Utilization of C(sp3)-Carboxylic Acids and Their Redox-Active Esters in Decarboxylative Carbon-Carbon Bond Formation

Over the last several years, radical-mediated decarboxylative cross-coupling reactions employing alkyl carboxylic acids have emerged as a powerful tool for the regiospecific construction of carbon-carbon bonds. Under thermal or photocatalytic conditions, a wide variety of C(sp(3))-carboxylic acids and their redox-active esters undergo decarboxylative C-C bond formation with suitable reactant partners, leading to complex chemical scaffolds with wide-ranging applications. This synthetic strategy has several advantages over the more conventional organometallic reagents, including abundant starting material availability and high functional group tolerance associated with the mild reaction conditions. This review article highlights recent developments in the functionalization of alpha-heteroatom-substituted carboxylic acids as well as the more challenging unactivated acids, with representative examples discussed against the backdrop of insightful comments on reaction mechanisms. In addition, examples of the synthesis of natural products, drug molecules, and the late-stage modification of bioactive molecules employing this non-traditional C-C bond formation strategy are included.
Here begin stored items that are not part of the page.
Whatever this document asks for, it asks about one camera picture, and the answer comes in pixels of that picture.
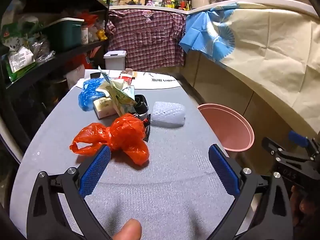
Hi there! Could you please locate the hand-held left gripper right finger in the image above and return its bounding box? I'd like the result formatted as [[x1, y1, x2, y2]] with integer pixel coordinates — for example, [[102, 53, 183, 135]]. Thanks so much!
[[205, 144, 294, 240]]

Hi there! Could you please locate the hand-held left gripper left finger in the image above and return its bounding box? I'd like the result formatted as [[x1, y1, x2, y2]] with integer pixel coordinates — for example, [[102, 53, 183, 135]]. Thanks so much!
[[26, 145, 113, 240]]

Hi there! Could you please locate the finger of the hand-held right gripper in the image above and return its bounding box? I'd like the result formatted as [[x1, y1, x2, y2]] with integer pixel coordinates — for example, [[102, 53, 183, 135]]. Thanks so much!
[[261, 137, 288, 157], [287, 130, 317, 157]]

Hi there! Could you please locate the pink plastic bin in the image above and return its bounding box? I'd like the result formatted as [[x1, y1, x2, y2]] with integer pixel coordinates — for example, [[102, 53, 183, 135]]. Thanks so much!
[[197, 103, 255, 152]]

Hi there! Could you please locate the orange plastic bag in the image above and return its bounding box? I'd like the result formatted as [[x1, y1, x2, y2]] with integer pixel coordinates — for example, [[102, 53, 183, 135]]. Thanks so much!
[[69, 113, 150, 166]]

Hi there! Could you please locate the person's right hand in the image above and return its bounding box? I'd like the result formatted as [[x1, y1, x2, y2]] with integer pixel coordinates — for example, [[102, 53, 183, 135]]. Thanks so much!
[[290, 184, 320, 233]]

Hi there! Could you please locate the person's left hand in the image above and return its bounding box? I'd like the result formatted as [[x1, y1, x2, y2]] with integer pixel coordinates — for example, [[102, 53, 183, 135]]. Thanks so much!
[[111, 218, 143, 240]]

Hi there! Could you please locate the cream tissue pack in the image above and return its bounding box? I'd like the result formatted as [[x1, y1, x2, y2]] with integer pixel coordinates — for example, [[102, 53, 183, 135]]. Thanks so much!
[[93, 97, 119, 119]]

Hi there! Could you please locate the black foil wrapper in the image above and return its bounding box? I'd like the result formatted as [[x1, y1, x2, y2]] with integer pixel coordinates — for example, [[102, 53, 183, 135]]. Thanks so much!
[[140, 114, 152, 143]]

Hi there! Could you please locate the blue plastic bag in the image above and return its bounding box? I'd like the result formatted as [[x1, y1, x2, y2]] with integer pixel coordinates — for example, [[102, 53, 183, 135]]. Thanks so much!
[[78, 78, 110, 112]]

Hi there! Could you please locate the green printed wrapper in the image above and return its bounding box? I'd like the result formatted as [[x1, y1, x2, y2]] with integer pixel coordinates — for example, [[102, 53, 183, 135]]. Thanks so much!
[[97, 66, 137, 110]]

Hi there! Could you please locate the blue and cream cloth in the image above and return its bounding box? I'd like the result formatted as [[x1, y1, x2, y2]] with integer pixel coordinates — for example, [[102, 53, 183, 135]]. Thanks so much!
[[179, 1, 320, 130]]

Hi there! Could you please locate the red and white carton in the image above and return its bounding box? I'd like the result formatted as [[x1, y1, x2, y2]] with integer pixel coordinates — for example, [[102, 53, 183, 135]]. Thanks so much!
[[119, 69, 138, 85]]

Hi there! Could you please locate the white printed sheet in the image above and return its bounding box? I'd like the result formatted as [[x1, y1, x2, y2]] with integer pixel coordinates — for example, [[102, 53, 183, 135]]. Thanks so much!
[[82, 69, 184, 90]]

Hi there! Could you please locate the white lidded bin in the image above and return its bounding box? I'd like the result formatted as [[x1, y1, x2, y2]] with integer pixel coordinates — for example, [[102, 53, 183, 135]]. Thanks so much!
[[103, 50, 127, 71]]

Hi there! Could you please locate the clear plastic bag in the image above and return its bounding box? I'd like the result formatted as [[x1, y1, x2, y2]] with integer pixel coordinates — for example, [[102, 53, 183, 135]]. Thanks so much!
[[29, 39, 55, 63]]

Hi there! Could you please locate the green snack packet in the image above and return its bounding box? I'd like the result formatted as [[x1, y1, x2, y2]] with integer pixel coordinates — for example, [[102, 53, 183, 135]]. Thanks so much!
[[2, 22, 37, 82]]

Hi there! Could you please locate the white lidded jar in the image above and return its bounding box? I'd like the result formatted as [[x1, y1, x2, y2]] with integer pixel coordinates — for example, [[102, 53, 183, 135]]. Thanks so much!
[[80, 24, 90, 45]]

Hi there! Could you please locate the green storage box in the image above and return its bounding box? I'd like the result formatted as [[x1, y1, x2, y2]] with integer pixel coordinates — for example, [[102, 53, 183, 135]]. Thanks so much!
[[46, 17, 85, 52]]

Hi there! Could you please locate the red plaid cloth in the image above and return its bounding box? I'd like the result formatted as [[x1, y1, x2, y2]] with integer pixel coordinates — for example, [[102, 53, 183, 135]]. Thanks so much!
[[105, 9, 187, 72]]

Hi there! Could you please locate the red plastic bag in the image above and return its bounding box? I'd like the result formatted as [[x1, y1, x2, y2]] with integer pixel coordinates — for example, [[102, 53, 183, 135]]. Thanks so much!
[[75, 12, 98, 27]]

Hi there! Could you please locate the black spice rack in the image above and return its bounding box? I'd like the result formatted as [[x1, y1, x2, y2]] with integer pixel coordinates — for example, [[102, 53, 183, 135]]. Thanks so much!
[[162, 0, 192, 11]]

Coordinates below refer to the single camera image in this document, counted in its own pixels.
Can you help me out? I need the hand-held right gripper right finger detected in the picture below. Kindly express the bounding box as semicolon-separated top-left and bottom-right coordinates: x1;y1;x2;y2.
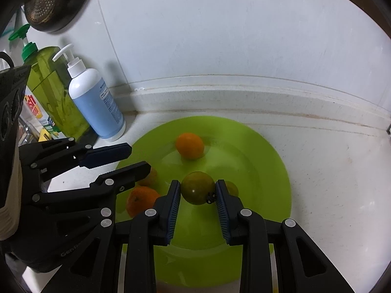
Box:
215;179;356;293

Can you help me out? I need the green dish soap bottle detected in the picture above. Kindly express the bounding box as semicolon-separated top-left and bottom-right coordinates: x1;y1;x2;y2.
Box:
8;24;98;143

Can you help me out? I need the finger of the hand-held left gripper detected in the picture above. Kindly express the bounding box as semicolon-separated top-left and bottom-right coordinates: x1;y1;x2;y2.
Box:
32;161;152;219
19;137;132;187

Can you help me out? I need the white blue pump bottle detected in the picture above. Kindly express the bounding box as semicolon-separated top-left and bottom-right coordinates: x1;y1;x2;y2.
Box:
52;43;126;142

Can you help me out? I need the small orange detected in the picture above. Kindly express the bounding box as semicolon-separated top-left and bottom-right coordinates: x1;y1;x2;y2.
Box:
137;168;159;187
175;132;205;160
126;186;161;219

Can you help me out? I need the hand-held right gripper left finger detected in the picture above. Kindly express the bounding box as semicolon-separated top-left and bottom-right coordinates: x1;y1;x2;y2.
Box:
40;179;181;293

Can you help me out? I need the green plate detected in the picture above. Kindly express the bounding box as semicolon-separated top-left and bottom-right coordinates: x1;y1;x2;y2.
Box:
115;116;292;290

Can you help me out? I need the green tomato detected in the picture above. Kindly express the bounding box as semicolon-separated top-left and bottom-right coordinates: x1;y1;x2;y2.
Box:
224;181;239;198
181;171;216;206

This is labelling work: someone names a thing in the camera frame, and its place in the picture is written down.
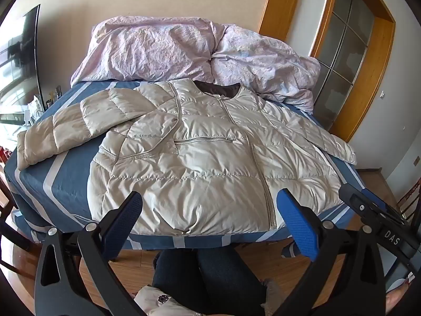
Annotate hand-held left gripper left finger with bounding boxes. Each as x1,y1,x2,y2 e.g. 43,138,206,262
34,191,143,316

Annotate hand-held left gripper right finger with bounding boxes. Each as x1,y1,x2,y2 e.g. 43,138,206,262
277,188,385,316

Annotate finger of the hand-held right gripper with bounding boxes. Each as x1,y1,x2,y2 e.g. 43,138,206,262
340,183,412,231

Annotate beige puffer jacket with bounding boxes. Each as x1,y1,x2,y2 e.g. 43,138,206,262
16,78,357,238

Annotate person's right hand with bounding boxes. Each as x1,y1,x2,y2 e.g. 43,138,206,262
384,275,415,315

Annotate wooden chair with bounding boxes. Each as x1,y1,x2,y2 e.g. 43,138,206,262
395,178,421,224

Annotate bed with blue striped sheet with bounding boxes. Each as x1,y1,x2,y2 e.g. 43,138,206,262
3,80,365,260

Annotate person's legs in dark jeans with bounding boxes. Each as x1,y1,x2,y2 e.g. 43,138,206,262
152,247,267,316

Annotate glass pane door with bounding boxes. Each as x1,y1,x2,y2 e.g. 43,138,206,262
312,0,375,129

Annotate pink floral duvet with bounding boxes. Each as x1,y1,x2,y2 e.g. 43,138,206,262
70,15,321,114

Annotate flat screen television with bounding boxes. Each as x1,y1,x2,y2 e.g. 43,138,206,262
0,4,45,126

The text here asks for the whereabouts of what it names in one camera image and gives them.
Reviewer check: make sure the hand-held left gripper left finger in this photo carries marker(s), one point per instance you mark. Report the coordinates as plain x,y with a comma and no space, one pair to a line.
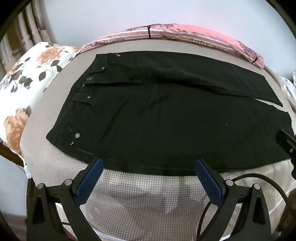
91,178

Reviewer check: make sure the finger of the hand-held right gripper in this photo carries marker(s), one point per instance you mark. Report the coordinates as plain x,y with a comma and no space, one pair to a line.
286,141

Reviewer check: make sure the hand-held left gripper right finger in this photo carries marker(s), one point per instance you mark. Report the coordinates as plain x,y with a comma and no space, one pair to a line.
207,179

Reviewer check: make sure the black pants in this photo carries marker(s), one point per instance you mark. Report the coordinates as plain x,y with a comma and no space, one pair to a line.
161,127

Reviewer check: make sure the beige houndstooth bed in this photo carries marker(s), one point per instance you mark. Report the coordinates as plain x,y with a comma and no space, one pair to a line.
138,197

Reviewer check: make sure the white dotted cloth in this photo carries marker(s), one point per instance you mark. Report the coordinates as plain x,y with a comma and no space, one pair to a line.
290,90

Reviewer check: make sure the white floral pillow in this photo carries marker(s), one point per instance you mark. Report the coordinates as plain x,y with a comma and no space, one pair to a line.
23,92

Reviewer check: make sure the pink striped pillow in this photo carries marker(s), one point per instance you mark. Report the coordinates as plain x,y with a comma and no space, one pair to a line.
185,32

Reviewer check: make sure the beige curtain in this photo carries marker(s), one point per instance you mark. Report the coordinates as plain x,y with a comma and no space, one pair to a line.
34,23

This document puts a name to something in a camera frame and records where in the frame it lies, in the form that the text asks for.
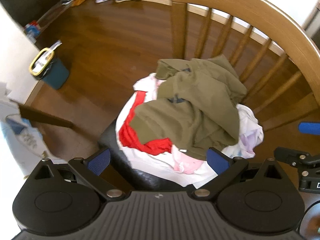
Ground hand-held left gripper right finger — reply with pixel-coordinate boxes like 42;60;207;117
194;147;289;202

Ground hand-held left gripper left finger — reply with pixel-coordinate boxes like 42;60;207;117
29;148;125;202

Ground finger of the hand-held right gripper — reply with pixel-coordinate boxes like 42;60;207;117
298;122;320;136
274;147;320;167

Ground olive green sweatshirt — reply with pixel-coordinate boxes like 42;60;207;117
131;55;248;161

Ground pink garment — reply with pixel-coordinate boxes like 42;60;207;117
172;152;206;174

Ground lavender white garment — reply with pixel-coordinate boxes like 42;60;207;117
222;104;265;159

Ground red garment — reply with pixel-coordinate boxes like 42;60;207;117
119;91;173;155

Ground white bag with blue print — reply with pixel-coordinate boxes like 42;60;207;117
0;114;45;161

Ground teal trash bin yellow rim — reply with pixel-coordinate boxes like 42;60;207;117
29;47;70;90

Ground blue red packets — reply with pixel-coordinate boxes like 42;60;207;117
24;21;42;37

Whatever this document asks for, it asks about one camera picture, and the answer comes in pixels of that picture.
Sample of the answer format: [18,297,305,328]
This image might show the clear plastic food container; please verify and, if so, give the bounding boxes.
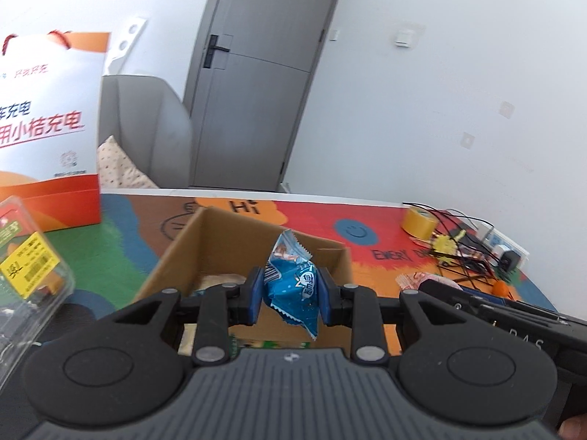
[0,195,76,377]

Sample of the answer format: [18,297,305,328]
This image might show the black charger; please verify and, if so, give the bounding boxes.
[497,252,524,275]

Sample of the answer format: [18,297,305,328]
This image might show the black door handle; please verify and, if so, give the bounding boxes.
[202,34,232,72]

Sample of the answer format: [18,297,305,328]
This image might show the blue candy packet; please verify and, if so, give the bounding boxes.
[263,229,324,342]

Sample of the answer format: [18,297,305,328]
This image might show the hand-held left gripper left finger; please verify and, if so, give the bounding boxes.
[110,268,264,363]

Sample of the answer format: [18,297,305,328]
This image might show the black cable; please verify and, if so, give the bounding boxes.
[404,202,500,285]

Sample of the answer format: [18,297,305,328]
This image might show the white power strip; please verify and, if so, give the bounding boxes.
[477,228,529,257]

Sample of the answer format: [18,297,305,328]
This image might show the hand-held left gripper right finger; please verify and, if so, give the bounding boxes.
[320,268,473,364]

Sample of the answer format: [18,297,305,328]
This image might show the yellow tape roll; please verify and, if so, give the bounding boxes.
[401,206,438,241]

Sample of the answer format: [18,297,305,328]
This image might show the red striped snack packet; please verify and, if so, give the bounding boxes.
[397,272,441,290]

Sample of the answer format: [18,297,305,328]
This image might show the dotted cushion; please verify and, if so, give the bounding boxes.
[96,135,159,188]

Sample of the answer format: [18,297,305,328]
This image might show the grey chair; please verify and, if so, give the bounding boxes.
[98,73,193,188]

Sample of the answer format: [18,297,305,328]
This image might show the orange white paper bag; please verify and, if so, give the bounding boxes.
[0,30,113,234]

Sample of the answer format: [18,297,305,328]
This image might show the green white cracker packet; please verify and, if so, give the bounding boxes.
[230,337,313,353]

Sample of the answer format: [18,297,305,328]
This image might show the grey door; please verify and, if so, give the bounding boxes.
[183,0,349,193]

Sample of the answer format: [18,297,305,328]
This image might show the cartoon table mat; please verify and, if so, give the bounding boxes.
[0,190,533,353]

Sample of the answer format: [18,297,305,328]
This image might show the cardboard box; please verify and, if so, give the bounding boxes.
[133,206,354,353]

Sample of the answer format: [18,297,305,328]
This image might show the person's right hand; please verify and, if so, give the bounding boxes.
[560,416,587,440]

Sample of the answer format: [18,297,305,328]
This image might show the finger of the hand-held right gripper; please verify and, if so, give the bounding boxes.
[419,279,482,305]
This review has been categorized into three main sections that are organized around the type of C-C bond being forged: C(sp(3))-C(sp(2)), C(sp(3))-C(sp(3)), and C(sp(3))-C(sp). Further, the reactions of carboxylic acids and their redox-active esters have been organized separately in each section.

Automated summary

In recent years, radical-mediated decarboxylative cross-coupling reactions using alkyl carboxylic acids have become a powerful tool for constructing carbon-carbon bonds, leading to complex chemical scaffolds. This synthetic strategy has advantages over conventional organometallic reagents in terms of abundant starting material availability and high functional group tolerance.